Matt Warren

Lines of Code Per Day Performance

There are few arguments with programmers that can elicit such passionate hatred as a debate about measuring a programmer’s performance by tracking the number of lines of code they write per day.

There are far too many variables at play which can affect a programmers ability to type code – how well they understand the problem, the language being used, familiarity with libraries, and distractions in the workplace.  Because of these extra variables it becomes unfair to compare LOC productivity between programmers or between projects.

However I do believe it has merit as a personal metric.

I am a believer in mastery through practice.  You deliberately practice a musical instrument by playing the same song over and over until the performance is good.  You learn your multiplication tables by practicing on 1000’s of example problems in primary school.  You master Jujitsu by repeatedly doing the same throws over and over until they become instinct.

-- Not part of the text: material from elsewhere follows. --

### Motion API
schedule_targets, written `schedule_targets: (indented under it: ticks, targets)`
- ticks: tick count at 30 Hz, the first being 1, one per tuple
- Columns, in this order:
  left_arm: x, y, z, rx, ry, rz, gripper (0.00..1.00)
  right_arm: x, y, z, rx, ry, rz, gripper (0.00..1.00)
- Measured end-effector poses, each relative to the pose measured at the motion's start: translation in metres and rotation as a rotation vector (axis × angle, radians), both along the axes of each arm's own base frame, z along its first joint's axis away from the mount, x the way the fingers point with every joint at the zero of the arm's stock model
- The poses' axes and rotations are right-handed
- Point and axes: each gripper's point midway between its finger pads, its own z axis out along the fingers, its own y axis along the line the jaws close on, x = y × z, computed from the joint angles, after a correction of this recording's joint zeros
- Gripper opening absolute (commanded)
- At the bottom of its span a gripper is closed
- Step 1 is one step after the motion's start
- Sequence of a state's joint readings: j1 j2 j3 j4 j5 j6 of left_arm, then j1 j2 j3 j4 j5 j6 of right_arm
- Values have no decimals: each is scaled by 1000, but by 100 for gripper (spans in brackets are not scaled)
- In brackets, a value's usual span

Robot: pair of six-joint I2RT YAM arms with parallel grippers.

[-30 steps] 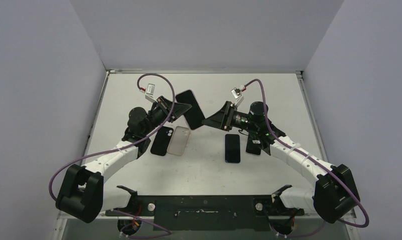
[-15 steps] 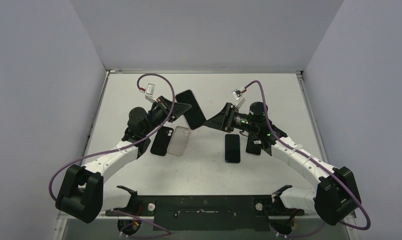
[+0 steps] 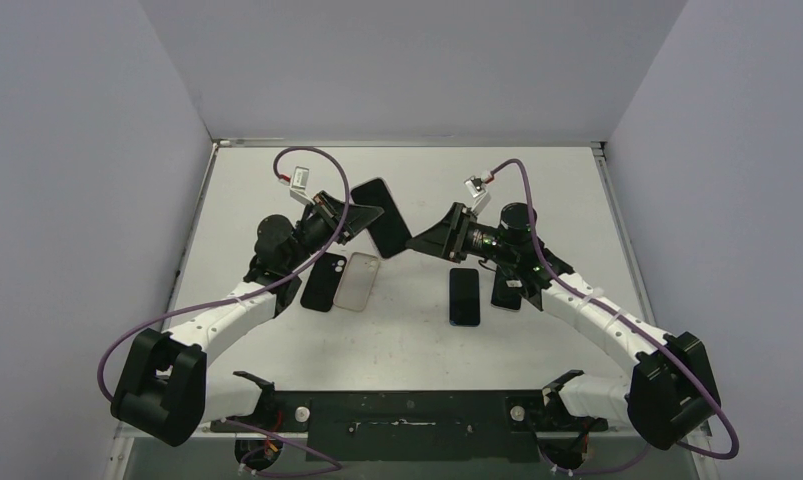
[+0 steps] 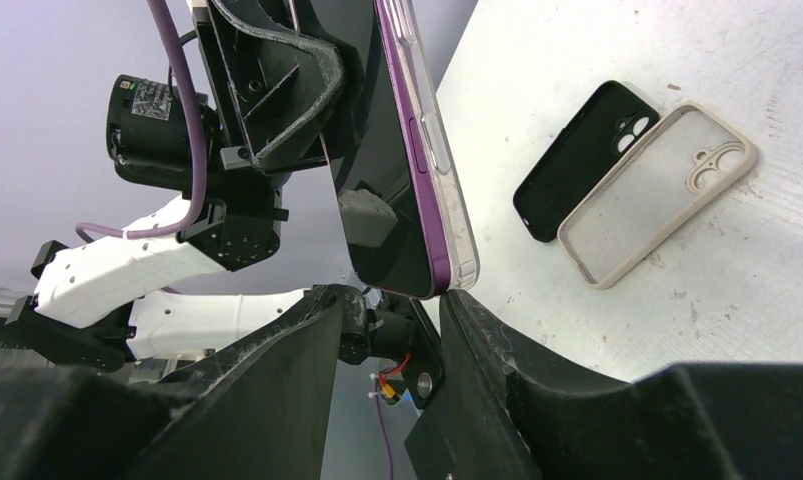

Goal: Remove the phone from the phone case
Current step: Remove the phone case from the phone.

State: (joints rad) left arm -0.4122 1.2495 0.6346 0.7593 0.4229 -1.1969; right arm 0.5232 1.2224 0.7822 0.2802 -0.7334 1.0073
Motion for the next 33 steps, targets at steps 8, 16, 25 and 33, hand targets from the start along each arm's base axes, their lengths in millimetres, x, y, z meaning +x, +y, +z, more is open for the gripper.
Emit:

For mastery to occur the practice must be deliberate and focused on improvement.  You wouldn’t get better at playing piano if you just mash keys – no matter how many hours you did it for.

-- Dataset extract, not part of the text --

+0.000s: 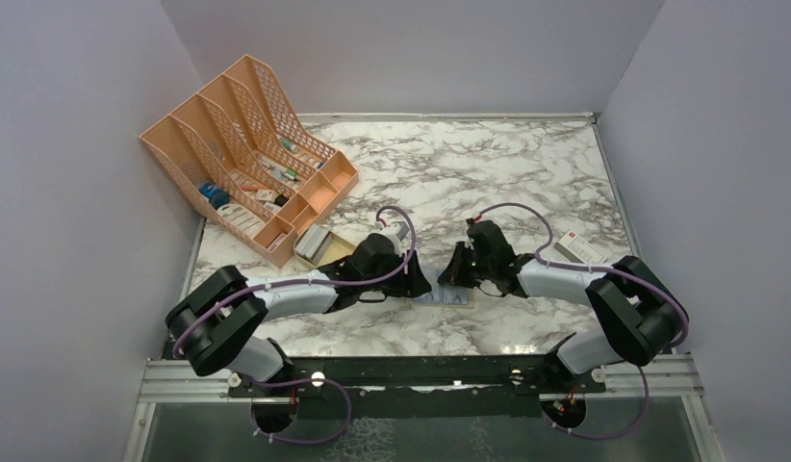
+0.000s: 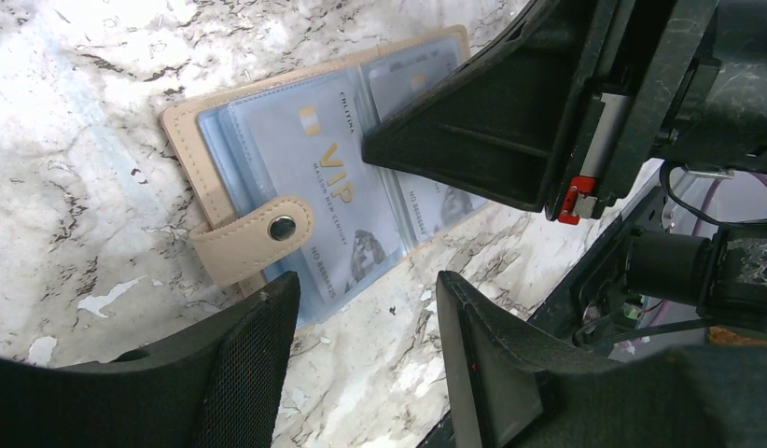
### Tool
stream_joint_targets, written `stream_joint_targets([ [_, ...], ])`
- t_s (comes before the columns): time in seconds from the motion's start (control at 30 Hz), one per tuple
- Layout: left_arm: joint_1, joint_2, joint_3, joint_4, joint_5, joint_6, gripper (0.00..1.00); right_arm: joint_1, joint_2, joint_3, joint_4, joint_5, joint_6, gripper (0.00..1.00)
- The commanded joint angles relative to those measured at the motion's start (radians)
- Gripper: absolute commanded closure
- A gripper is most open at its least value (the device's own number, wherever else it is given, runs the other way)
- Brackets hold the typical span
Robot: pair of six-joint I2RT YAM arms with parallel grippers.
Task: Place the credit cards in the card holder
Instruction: Insert the credit card into the card holder.
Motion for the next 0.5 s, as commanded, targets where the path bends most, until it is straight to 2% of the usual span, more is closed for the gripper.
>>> stream_joint_targets([
  [0.0,0.002,-0.021,0.008,0.006,-0.017,-0.013,0.42,0.007,0.048,-0.044,-0.067,0.051,-0.016,0.99],
  [0.47,0.002,0.046,0.015,0.035,-0.003,-0.013,0.42,0.006,0.048,-0.044,-0.067,0.053,-0.016,0.99],
])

Software programming is a skill like these others which takes experience to become proficient with.  For the vast majority of programmers I’ve met proficiency comes naturally through years of 9-5 coding.  I’m not happy with that level of performance for myself.

Measuring yourself in terms of time to code a solution to a given problem is a valuable metric to have to identify what areas you need to focus on.

For example if you took a standard example such as implement a merge sort algorithm – and tested yourself on that over time and against different languages you would be able to measure a meaningful change in your programming performance.

You might first find that you don’t know the algorithm well enough to type it out off the top of your head and turn to Google for a description of it (a detour that takes valuable time).  If it’s a new language you may find points that the syntax throw you back to a book.  Over time if you continued to learn you could reduce the time it takes to type out a solution.

It’s not that typing out merge sort once per week is going to be code that you would even want to keep.  Just like you don’t record your drum practice and post it up in an album on iTunes.  The point is to identify places in your process for improvement by asking could I have typed out this code better or faster if I was more familiar with the syntax, or knew of some extra libs to use that would cut down on lines of code.

Then once you’ve perfected that song (algorithm) move onto something new.  Practice it until there is no room for improvement in your time to solve or code quality.

I believe that practice like this should improve your personal day to day Lines of Code Per Day metric to be 2x to 5x what it would have been without the deliberate practice.